All of the data must be written out verbatim, with pictures excluded.

++++++++++++++++++++

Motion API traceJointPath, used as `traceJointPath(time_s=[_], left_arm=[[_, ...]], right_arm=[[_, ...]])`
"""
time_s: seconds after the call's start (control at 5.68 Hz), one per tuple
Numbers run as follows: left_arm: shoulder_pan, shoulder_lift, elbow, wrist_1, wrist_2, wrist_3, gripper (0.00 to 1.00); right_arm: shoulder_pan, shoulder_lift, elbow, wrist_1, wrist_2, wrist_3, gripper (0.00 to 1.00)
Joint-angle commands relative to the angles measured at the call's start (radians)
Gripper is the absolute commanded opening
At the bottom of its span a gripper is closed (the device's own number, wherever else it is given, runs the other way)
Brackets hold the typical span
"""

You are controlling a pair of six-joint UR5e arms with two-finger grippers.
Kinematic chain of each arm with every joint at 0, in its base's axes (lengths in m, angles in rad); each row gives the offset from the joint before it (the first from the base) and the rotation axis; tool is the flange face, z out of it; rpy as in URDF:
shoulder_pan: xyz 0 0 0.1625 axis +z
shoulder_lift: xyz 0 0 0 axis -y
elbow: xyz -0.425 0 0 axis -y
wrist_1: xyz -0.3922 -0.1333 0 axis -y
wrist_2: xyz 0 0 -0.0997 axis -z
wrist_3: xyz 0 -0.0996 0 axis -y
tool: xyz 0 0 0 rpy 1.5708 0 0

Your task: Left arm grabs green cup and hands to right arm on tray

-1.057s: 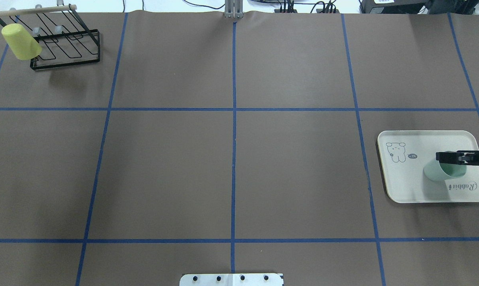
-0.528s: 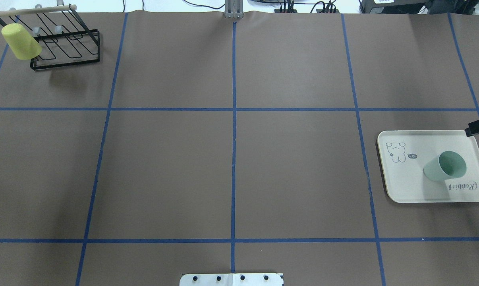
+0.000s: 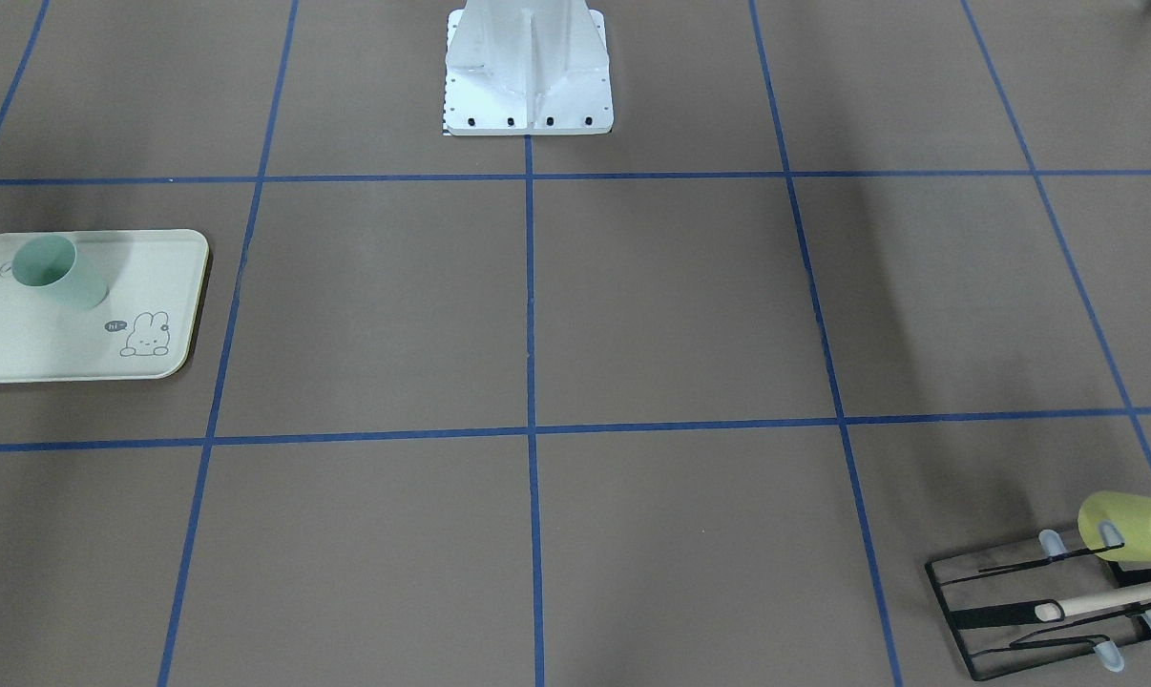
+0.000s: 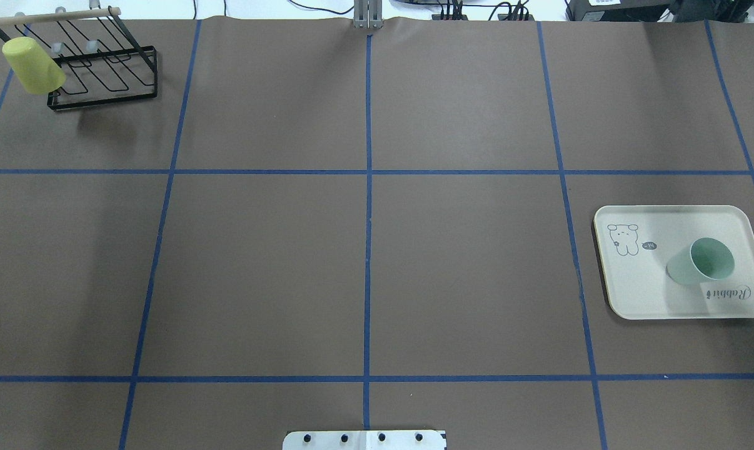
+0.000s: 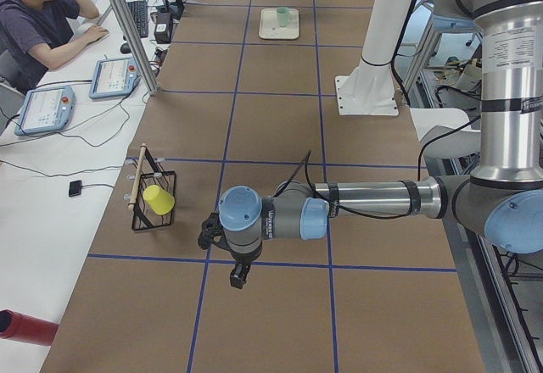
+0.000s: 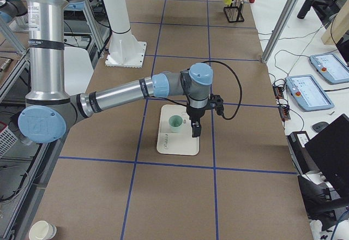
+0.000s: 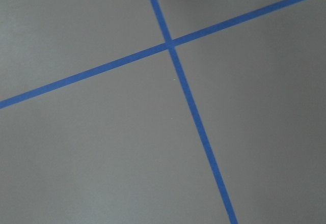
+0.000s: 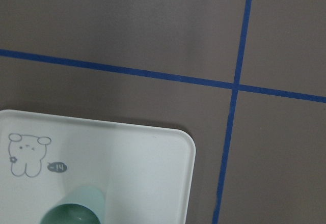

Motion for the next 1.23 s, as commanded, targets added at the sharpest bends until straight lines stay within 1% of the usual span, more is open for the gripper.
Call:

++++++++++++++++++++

**Output for this task**:
Motion API traceJointPath, used as `traceJointPath(time_s=[_], left_arm=[[_, ...]], right_arm=[[_, ...]])`
"""
time_s: seconds after the call's start (control at 5.68 Hz), one per tuple
Numbers run as follows: left_arm: shoulder_pan, shoulder_lift, elbow, wrist_1, wrist_2, wrist_3, gripper (0.00 to 1.00); right_arm: shoulder_pan, shoulder_lift, elbow, wrist_1, wrist_2, wrist_3, gripper (0.00 to 1.00)
Joint-angle commands relative to the angles measured at the call's start (radians)
Gripper is the absolute commanded opening
At the bottom of its span a gripper is closed (the device's own number, wherever else it is given, runs the other way)
Brackets hold the typical span
"""

You are controlling a pair of six-joint UR5e arms with two-finger grippers.
Kinematic chain of each arm with every joint at 0, in its base's axes (lengths in m, angles in rad); each row gives the offset from the joint before it (the first from the base) and the rotation axis; tool is the flange face, z out of it; rpy as in URDF:
shoulder_pan: xyz 0 0 0.1625 axis +z
shoulder_lift: xyz 0 0 0 axis -y
elbow: xyz -0.425 0 0 axis -y
wrist_1: xyz -0.3922 -0.1333 0 axis -y
wrist_2: xyz 0 0 -0.0997 axis -z
wrist_3: xyz 0 -0.0996 0 axis -y
tool: xyz 0 0 0 rpy 1.5708 0 0

Your task: Left arm grabs green cup and hands to right arm on tray

-1.057s: 
-0.528s: 
+0.000s: 
+0.000s: 
+0.000s: 
+0.000s: 
+0.000s: 
+0.000s: 

Motion for the next 1.23 s, as commanded, targets added at the sharpest bends until straight lines stay within 1% of the usual span, more is open for the gripper.
Call:

The exercise has been completed.